Snowmass founding member, Snowballer, icon Gary Rosenau dies at 96
One of Snowmass’ founding fathers and cherished community members, Gary Rosenau, died April 19 peacefully in his hometown of Philadelphia. He was 96.
Rosenau first visited the area he would later help incorporate into the town of Snowmass Village on a ski trip in the late 1950s, according to his daughter Gail Scott.
While Rosenau will be remembered for many reasons, Scott said, “his incredible love for the (Snowmass) community” rises to the top.
“Until the day he died, the luckiest thing in his life was moving out there and finding the people and the environment,” Scott said in a phone interview. “And all he wanted to do was make it better.”
Rosenau’s early efforts to improve the community that would become Snowmass Village trace back to the 1970s.
As president of the Snowmass Homeowners Association — he and his wife, Anita, purchased a house at Melton Ranch in 1973 — one of Rosenau’s jobs was to alert the snowplow driver when the roads needed maintenance.
He also was tasked with paying for the service with homeowner assessments levied by the association, which at the time acted as a quasi-governmental entity, according to “The Story of Snowmass.”
“It was hard to collect them sometimes, and we had roads to plow and maintain,” Rosenau said in the Snowmass history book. “I got a hold of 15 other guys and we talked about incorporation as a way to garner the tax base. I couldn’t see any other way to keep the roads open.”

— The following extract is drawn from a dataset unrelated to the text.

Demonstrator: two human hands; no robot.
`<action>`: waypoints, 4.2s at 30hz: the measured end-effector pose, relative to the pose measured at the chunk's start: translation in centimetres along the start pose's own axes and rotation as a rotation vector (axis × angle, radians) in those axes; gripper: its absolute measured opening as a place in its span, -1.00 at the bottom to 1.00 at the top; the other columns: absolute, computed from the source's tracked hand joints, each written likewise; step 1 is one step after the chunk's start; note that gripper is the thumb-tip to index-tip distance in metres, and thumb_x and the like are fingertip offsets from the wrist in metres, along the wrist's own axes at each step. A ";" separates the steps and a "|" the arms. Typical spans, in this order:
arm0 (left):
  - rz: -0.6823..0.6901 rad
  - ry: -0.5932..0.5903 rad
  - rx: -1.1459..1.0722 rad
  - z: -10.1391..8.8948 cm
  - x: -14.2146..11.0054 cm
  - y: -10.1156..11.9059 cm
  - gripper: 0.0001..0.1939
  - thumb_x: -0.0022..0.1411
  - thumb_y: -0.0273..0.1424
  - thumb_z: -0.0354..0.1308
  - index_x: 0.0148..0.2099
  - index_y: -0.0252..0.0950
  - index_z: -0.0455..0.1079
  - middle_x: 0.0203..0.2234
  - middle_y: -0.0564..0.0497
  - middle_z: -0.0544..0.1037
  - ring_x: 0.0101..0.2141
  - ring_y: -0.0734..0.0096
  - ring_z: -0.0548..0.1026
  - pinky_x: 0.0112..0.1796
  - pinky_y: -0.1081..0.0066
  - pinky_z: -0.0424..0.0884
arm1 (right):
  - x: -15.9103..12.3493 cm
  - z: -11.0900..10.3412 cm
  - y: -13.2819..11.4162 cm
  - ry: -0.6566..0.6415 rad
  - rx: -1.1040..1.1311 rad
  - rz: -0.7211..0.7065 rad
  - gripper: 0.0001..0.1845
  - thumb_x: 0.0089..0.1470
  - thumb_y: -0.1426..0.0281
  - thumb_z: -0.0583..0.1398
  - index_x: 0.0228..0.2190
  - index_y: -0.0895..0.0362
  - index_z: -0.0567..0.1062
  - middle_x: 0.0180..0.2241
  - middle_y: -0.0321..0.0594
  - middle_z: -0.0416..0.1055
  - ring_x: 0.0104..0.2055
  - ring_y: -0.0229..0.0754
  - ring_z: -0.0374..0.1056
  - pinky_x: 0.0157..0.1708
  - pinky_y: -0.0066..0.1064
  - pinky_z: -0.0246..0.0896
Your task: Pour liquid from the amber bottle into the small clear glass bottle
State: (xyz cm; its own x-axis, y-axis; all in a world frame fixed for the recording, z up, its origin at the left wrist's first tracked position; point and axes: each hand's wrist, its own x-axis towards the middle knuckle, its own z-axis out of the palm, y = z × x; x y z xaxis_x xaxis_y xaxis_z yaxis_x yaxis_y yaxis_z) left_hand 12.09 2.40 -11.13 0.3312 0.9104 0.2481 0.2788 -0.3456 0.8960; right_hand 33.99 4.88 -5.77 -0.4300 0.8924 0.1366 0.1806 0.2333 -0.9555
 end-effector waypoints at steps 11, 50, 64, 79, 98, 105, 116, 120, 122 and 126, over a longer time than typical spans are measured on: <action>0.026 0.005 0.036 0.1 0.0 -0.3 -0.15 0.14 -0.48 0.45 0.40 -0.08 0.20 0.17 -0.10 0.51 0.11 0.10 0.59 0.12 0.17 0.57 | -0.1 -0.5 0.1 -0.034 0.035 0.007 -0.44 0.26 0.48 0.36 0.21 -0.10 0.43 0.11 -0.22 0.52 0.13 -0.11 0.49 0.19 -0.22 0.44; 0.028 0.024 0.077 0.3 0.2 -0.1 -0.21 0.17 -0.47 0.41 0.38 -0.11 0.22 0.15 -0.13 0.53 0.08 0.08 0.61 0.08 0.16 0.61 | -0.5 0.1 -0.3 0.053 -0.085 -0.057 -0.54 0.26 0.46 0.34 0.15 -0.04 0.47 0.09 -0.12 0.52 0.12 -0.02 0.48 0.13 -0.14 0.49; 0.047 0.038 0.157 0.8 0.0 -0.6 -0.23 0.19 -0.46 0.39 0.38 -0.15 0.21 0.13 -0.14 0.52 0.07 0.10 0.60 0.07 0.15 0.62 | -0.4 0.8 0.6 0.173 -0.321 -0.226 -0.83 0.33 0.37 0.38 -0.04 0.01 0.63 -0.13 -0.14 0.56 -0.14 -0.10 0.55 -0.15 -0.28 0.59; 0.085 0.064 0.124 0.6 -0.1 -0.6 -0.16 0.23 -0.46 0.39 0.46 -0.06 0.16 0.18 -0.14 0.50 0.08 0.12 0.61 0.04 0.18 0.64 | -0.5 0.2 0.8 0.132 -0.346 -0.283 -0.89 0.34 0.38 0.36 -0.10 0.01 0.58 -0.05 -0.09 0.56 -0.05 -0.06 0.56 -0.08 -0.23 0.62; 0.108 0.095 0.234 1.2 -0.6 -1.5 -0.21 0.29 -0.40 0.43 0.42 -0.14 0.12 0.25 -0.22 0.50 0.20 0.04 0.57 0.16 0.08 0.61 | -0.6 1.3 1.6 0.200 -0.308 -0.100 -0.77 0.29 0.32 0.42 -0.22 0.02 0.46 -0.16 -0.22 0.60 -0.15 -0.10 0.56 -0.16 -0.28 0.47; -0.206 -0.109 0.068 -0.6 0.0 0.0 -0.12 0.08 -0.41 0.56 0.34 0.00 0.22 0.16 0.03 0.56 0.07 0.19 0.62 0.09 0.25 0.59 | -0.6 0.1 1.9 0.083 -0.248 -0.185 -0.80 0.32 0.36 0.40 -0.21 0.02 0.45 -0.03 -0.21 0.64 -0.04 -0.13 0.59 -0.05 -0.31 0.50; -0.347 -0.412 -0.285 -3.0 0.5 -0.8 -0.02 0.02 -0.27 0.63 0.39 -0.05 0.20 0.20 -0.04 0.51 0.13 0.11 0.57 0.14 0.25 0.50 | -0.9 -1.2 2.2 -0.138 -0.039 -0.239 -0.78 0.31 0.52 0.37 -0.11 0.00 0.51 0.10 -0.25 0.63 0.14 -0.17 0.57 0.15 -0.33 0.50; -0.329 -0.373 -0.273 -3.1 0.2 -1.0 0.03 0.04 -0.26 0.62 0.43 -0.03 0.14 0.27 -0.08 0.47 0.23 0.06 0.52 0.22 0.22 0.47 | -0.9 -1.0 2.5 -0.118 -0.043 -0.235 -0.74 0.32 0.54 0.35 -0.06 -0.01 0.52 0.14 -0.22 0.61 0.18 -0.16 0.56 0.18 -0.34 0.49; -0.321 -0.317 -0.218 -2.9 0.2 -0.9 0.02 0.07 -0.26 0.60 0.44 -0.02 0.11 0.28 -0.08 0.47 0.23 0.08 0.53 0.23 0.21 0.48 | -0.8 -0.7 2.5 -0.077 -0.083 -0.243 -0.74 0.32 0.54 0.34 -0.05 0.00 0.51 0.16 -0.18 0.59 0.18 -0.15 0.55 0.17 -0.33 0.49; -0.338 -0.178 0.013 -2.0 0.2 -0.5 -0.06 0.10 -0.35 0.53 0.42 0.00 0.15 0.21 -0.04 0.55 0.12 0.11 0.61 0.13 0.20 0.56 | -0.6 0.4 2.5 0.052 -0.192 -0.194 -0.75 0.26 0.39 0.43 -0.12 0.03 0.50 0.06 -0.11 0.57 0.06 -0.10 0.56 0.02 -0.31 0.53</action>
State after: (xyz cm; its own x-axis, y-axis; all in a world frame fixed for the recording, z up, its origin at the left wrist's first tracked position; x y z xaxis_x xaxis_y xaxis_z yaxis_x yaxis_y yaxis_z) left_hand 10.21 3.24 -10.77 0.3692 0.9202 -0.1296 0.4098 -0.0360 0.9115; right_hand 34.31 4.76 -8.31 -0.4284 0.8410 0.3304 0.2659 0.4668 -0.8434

The tale of Snowmass’ initial path to incorporation, like Rosenau’s story, is colorful, quirky and full of life.
Rosenau knew a man by the name of Howard “Bo” Callaway who, at the time, had recently incorporated Crested Butte.
Upon soliciting Callaway for advice and securing an invitation to Crested Butte, Rosenau and his two buddies, Jim Bishop and Dick Slaughter, rode their motorcycles over the Elk Mountains to learn how to establish a town.
The trio called themselves “Snowmass Angels,” according to The Story of Snowmass, and returned to Snowmass “eager to proceed.” They asked another friend who seemed eligible to run for mayor.
While the incorporation garnered opposition from some, in 1977, with 197 votes for and 131 against, Snowmass Village was born.
From the 1970s until his final years, Rosenau lived to serve Snowmass.
“Gary was always looking for purpose (and) he was always looking for a problem to fix,” Rosenau’s son-in-law, Tom Quinlan, said. “While Gary was born and raised and eventually passed here on the East Coast, Snowmass Village is where his heart truly lies.”
In his younger years, Rosenau served on the Snowmass planning commission and the town council. He also was involved with and supported several local organizations, including Aspen Camp for the Deaf and Hard of Hearing, Anderson Ranch Arts Center, Aspen Musical Festival and School and the Aspen Santa Fe Ballet, among others.
Rosenau took great pleasure in helping others wherever and however he could later in his life.
“He couldn’t do enough for people,” Scott said. “He’d take people to doctor appointments, he’d get the mail for them, he’d bring food over for them. Just anything he could do.”
In a 2014 Snowmass Sun feature titled, “The Secret to Longevity,” Rosenau said, “When you get older, there’s nothing worse than not feeling needed.”
“That was exactly it,” Scott said. And even into his 90s, she said, “I don’t think he missed a Town Council meeting.”
But Rosenau’s life of service began well before Snowmass.
When Japan attacked Pearl Harbor in 1941, Rosenau, a student at Syracuse University at the time, said in the 2014 interview, “I put the pencil down right there and joined the Navy.”
He and Anita would elope shortly after, and following the war, Rosenau assumed his family’s business, a successful children’s dress manufacturing company.
Anita and Rosenau remained together until her death in 2008.
Rosenau’s legacy also will be remembered as an integral member of the Snowballers — a band of brothers bound in friendship and a mutual love of Snowmass that loosely formed in the 1970s, according to The Story of Snowmass.
“For Phil Desmond, Gary Rosenau, and a cadre of their peers, the Snowmass Snowballers was a definition of brotherhood. … The Snowballers cavorted about the slopes at Snowmass for over 30 years, sharing lunches and personal exploits in a mood of playful camaraderie.”
Randy Wood, whose father also belonged to the Snowballers, said, “That kind of group just doesn’t exist anymore.”
“Gary was very much one of those original Snowballers who had a great time skiing and telling stories.”
A celebration of Rosenau’s life will take place at Snowmass Chapel sometime in the afternoon of Aug. 11.